Because in all of those waking seconds when we’re not actively tied up doing other obligatory things… we could be reading from the greatest books ever written, writing from the depths of our soul, uniquely expressing ourselves in our chosen field of art, having real life interactions with real life people who are desperate for real life connection, and otherwise—doing nothing at all. Just sitting, thinking, reflecting, digesting, and coming to terms with what it all means—to us. Not to our parents, teachers, friends, lovers, or favorite influencers—to us.

So that we can interact with it all (everything listed above included) with intention, self-awareness, and mindfulness. Because without it, I fear that our interactions with social media, passive entertainment, and big media will only continue to scale unintentionally—and what we see when we look back will be huge chunks of life and potential gone… just gone… with no correlating memories and no chance of returns or exchanges.

The Answer Is The Question

One of the best things a teacher can do for a student isn’t give them answers—it’s to spark a curiosity around a good question.

Answers represent outside-in information. Questions elicit inside-out information. The two are not the same.

Copy and paste an answer into your life and it won’t be long before you hit another wall that’ll require new outside information.

Start a fire inside that’s curious enough about answering a good question and watch as walls are continuously burned down time and again.

The caveat here is centered around the idea of the question being “good.” Just any question won’t do. In fact, some questions suck and may even have the opposite of the desired effect.

For example, if somebody asked me how they can lose 30 pounds in 30 days—I’d tell them their question sucks. There are things I could tell them that might help with that, but that doesn’t make me a good teacher.

What would make me a good (better) teacher is reframing the question (in this instance).

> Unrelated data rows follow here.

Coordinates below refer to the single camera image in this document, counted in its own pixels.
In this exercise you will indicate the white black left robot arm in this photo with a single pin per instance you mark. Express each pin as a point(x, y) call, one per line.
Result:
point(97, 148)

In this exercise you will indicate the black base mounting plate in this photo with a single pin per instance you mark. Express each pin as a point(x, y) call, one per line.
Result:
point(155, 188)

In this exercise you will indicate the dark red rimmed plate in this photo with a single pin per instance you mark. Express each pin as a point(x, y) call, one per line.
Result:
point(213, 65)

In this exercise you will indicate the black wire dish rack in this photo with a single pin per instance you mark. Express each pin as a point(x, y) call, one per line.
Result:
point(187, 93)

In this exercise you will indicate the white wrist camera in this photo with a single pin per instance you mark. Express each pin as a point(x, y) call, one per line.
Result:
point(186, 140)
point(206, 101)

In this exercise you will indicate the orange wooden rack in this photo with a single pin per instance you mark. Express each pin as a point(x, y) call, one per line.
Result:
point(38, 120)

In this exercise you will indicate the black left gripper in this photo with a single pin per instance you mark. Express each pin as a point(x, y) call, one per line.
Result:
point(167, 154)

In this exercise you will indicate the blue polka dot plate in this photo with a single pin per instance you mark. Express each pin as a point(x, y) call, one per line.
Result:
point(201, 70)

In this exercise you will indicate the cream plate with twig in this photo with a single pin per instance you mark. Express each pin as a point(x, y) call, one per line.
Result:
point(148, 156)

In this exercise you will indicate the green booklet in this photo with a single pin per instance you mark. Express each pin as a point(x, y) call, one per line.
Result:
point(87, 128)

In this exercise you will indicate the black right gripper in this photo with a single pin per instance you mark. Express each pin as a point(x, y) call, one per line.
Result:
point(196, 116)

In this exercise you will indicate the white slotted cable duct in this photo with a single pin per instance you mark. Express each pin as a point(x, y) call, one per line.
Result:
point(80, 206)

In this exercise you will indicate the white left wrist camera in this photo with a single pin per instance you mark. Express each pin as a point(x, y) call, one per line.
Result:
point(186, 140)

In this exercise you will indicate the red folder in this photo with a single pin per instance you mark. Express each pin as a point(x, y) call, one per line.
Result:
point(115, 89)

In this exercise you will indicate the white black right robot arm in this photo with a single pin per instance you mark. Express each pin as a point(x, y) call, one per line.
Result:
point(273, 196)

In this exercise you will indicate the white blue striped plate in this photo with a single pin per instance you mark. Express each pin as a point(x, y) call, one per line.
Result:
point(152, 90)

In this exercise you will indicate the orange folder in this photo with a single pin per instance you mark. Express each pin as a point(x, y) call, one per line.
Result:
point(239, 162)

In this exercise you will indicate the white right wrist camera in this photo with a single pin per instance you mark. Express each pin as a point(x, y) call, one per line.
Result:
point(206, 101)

Depending on who I’m speaking with, I might reframe the question to, “Why do you feel like you need to lose 30 pounds in 30 days?” And let that lead them down a path of introspective work around identity and self-worth. Or “What’s something you feel like you can do for 30 years, that’ll make you feel healthier/ happier?” And let them chew on the idea of making lifestyle changes that are free of finish lines. And so forth.

With that, I leave you with two questions: (1) What’s the primary question you’re trying to answer in your life now? (2) Is there a better question?

The Crutch In “Knowing”

To know and not to do, is the same as not to know.

Sometimes, we take classes on topics we’ve studied before, from people who have taught us before, not so we can learn brand new for the first time—but so we can remember to do at all.

There’s plenty that I “know”—that I’ve heard before.

But there’s very little (comparatively) that I’m actually doing—and even less that I’m actually doing well.

When we assume we know, we don’t give ourselves the chance to be reminded—and when we fail to act (because we forget), we might as well not have known in the first place.

In this way, it’s important to see how “knowing” quickly becomes the crutch that, very counterintuitively, can be precisely what’s holding us back.